After the Second World War, mass suburbia and its expansion in homeownership ushered in a period of sustained prosperity that lasted until the 1970s. After 1940, according to the U.S. Census Bureau, U.S. homeownership rates grew rapidly, from 44 percent to 63 percent over the next three decades.
But now, in many places, it is exceedingly difficult, even impossible, to build the kind of family-friendly housing long sought by most Americans. Instead we are being left with two negative trends: increasingly low housing affordability for many, and the forced march of a whole new generation into the kind of small, crowded spaces they generally eschew, particularly after they enter their thirties.
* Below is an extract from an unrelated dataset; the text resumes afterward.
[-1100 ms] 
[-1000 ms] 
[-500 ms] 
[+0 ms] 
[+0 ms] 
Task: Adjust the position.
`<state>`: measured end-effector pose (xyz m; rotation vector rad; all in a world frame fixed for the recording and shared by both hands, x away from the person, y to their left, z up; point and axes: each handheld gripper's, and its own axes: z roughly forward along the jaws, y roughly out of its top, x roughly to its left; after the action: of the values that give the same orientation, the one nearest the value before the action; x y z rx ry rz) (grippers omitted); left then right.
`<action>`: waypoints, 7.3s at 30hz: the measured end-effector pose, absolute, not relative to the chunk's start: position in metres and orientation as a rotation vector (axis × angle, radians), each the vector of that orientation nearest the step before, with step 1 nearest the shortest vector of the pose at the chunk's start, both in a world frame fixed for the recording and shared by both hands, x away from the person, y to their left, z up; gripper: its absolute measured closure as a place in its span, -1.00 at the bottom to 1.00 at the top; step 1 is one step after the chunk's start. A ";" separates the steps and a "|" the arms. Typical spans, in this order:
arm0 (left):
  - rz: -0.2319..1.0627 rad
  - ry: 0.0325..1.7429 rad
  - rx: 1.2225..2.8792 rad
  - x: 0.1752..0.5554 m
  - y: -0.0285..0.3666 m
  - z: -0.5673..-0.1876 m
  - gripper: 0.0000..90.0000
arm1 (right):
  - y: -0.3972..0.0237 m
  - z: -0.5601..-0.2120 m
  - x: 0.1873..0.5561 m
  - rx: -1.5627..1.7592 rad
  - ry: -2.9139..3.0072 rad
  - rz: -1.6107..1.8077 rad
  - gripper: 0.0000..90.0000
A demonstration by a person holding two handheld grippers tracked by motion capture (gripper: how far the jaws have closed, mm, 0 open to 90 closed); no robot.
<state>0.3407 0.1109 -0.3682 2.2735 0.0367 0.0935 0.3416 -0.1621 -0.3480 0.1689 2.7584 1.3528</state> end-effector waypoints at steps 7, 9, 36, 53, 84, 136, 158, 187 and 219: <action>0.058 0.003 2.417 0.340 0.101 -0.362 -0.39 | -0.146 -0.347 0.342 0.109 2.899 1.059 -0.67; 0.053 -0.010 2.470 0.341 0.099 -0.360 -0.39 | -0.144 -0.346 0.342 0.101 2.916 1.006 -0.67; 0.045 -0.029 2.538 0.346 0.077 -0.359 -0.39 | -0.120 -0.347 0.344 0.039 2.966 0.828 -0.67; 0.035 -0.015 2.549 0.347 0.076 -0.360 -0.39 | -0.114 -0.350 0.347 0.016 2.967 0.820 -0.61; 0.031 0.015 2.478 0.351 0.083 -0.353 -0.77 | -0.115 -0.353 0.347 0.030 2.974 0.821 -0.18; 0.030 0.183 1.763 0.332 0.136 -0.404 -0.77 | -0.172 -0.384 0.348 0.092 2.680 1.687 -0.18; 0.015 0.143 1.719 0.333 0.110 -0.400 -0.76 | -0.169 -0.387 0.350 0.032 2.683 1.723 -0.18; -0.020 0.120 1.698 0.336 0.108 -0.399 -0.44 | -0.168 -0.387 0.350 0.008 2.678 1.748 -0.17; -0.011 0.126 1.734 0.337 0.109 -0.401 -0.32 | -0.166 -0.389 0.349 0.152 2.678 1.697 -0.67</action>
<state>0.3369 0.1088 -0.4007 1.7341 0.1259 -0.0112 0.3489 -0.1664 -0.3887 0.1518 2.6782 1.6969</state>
The Suburbs Are the Urban Cutting Edge
When academics and the media focus on urban innovation, they tend to look at cities. But the real action—and the best guides to the future—lie with the suburbs. Between 2010 and 2020 the suburbs and exurbs of the major metropolitan areas gained two million net domestic migrants, while the urban core counties lost 2.7 million. Americans have been heading to the suburbs for generations, growing from 13 percent of the metropolitan population in 1940 to 86 percent in 2017, a gradual increase of 2 percent annually.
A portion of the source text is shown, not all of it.